**To do:** Return each line of the listing exactly, though without its images.

─── Data provided ───

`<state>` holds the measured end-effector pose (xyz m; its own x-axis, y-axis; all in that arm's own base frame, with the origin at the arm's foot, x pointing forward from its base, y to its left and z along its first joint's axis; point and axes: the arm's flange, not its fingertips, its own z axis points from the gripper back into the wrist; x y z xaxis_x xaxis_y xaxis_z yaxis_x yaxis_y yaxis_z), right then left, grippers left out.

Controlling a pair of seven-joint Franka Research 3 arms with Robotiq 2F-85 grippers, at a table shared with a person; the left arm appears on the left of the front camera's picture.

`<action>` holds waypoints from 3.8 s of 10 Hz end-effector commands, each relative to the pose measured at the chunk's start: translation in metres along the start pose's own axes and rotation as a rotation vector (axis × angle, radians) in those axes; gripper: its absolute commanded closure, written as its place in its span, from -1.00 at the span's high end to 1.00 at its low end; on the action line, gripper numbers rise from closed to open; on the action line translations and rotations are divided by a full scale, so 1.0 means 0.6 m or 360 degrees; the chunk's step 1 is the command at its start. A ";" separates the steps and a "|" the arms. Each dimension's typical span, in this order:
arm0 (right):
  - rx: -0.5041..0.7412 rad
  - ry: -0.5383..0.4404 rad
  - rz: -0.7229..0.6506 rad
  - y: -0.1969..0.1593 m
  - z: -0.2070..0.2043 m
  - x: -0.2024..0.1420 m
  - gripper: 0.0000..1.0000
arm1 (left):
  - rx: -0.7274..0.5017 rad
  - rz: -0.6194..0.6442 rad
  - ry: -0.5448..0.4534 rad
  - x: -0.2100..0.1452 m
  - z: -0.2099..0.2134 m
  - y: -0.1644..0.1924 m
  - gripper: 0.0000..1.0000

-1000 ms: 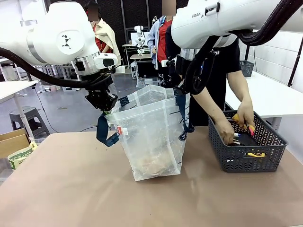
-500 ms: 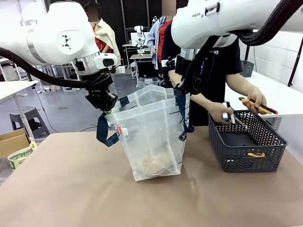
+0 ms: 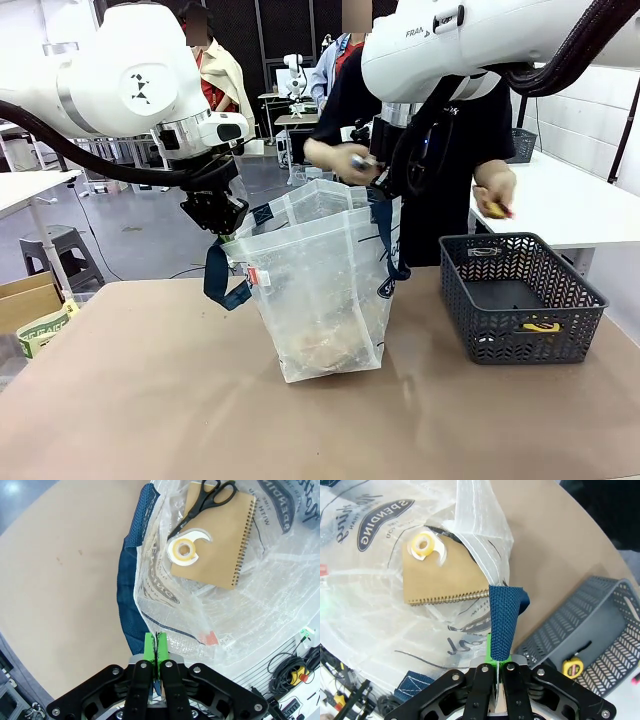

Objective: Transfer purchased items from the store into the shopping bag.
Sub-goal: Move the Reusable shopping bag to the right side of the table.

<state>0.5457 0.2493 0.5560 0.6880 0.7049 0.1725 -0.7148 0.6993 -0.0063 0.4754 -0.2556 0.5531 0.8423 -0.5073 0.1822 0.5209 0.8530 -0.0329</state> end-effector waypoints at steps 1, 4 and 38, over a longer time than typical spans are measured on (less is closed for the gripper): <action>-0.0002 -0.0002 -0.0010 -0.002 0.002 -0.001 -1.00 | 0.0010 0.0017 0.0001 -0.001 0.001 0.001 -1.00; -0.0002 -0.0002 -0.0010 -0.002 0.002 -0.001 -1.00 | 0.0010 0.0017 0.0001 -0.001 0.001 0.001 -1.00; -0.0002 -0.0002 -0.0010 -0.002 0.002 -0.001 -1.00 | 0.0010 0.0017 0.0001 -0.001 0.001 0.001 -1.00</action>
<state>0.5458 0.2494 0.5557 0.6881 0.7049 0.1720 -0.7148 0.6993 -0.0060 0.4754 -0.2556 0.5530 0.8423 -0.5073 0.1821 0.5209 0.8530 -0.0329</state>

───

**Reply to the exercise:**
`<state>` holds the measured end-effector pose (xyz m; its own x-axis, y-axis; all in that arm's own base frame, with the origin at the arm's foot, x pointing forward from its base, y to its left and z along its first joint's axis; point and axes: the arm's flange, not its fingertips, its own z axis points from the gripper back into the wrist; x y z xaxis_x xaxis_y xaxis_z yaxis_x yaxis_y yaxis_z), right then left, grippers left out.

Controlling a pair of seven-joint Franka Research 3 arms with Robotiq 2F-85 grippers, at a table shared with a person; the left arm appears on the left of the front camera's picture.

`<action>` holds waypoints from 3.8 s of 10 Hz end-effector commands, each relative to the pose measured at the chunk's start: translation in metres along the start pose's own axes and rotation as a rotation vector (axis × angle, radians) in those axes; gripper: its absolute commanded closure, written as its place in its span, from -1.00 at the span's high end to 1.00 at its low end; on the action line, gripper numbers rise from closed to open; on the action line translations and rotations are divided by a full scale, so 1.0 means 0.6 m or 360 degrees; the chunk's step 1 is the command at its start. A ";" separates the steps and a "|" the arms. Each dimension's typical span, in this order:
arm0 (right):
  - rx: -0.5041..0.7412 rad
  - ry: -0.5383..0.4404 rad
  - rz: -0.7229..0.6506 rad
  - y: -0.1969..0.1593 m
  - z: -0.2070..0.2043 m
  - x: -0.2024..0.1420 m
  - gripper: 0.0000..1.0000
arm1 (left):
  - rx: -0.7274..0.5017 rad
  - rz: -0.6194..0.6442 rad
  - ry: -0.5448..0.4534 rad
  - x: -0.2100..0.1452 m
  - z: -0.2099..0.2134 m
  - y: -0.1644..0.1924 m
  - gripper: 0.0000..1.0000

-1000 ms: 
-500 ms: 
+0 ms: 

Objective: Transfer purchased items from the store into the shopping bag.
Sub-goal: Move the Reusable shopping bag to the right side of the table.

<state>0.5457 0.2493 0.5560 0.6880 0.7049 0.1725 -0.7148 0.6993 -0.0063 0.4754 -0.2556 0.5531 0.8423 -0.5073 0.1822 0.5209 0.8530 -0.0329</state> end-effector waypoints at steps 1, 4 and 38, over a longer time than typical spans are measured on (less is closed for the gripper): <action>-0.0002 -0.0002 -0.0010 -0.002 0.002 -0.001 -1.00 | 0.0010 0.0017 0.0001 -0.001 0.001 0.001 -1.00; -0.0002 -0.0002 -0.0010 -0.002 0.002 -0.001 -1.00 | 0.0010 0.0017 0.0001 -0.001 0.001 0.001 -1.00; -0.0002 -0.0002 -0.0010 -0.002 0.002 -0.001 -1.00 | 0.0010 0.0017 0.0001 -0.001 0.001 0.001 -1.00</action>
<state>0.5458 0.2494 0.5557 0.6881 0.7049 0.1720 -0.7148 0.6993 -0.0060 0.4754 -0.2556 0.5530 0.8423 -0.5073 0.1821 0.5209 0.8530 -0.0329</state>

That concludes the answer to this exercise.